• **WHAT IS NEEDED**: Please transcribe exactly, and only, the lines of the data below between the line holding "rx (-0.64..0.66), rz" and the line holding "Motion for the", inclusive.
▼
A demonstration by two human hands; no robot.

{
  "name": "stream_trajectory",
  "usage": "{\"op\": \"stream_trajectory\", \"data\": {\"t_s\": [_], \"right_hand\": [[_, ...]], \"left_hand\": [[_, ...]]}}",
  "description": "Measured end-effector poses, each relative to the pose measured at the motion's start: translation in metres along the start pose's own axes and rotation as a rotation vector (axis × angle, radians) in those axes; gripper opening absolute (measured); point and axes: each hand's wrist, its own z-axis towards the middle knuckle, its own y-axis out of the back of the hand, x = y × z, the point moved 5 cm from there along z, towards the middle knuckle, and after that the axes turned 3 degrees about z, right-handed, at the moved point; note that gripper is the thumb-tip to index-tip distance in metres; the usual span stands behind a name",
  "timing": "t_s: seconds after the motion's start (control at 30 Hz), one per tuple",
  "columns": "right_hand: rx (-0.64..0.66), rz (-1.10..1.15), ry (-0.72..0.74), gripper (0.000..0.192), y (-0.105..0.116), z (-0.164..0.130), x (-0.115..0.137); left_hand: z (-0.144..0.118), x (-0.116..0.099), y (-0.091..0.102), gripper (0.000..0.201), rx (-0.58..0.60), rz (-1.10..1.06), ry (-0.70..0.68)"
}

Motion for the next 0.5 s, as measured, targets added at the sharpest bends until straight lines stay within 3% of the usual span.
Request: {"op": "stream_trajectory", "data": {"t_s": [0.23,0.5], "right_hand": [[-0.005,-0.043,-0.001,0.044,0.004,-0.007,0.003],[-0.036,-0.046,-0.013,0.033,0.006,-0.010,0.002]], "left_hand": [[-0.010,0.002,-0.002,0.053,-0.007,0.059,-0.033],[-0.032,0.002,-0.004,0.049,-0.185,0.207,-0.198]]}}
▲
• **RESULT FOR THIS EXERCISE**:
  "columns": "right_hand: rx (-0.64..0.66), rz (-1.10..1.15), ry (-0.72..0.74), gripper (0.000..0.192), y (-0.105..0.116), z (-0.164..0.130), x (-0.115..0.137); left_hand: z (-0.144..0.118), x (-0.116..0.099), y (-0.091..0.102), gripper (0.000..0.201), rx (-0.58..0.60), rz (-1.10..1.06), ry (-0.70..0.68)"
}

Motion for the next 0.5 s, as measured, targets added at the sharpest bends until straight lines stay within 3% of the usual span.

This answer is finished.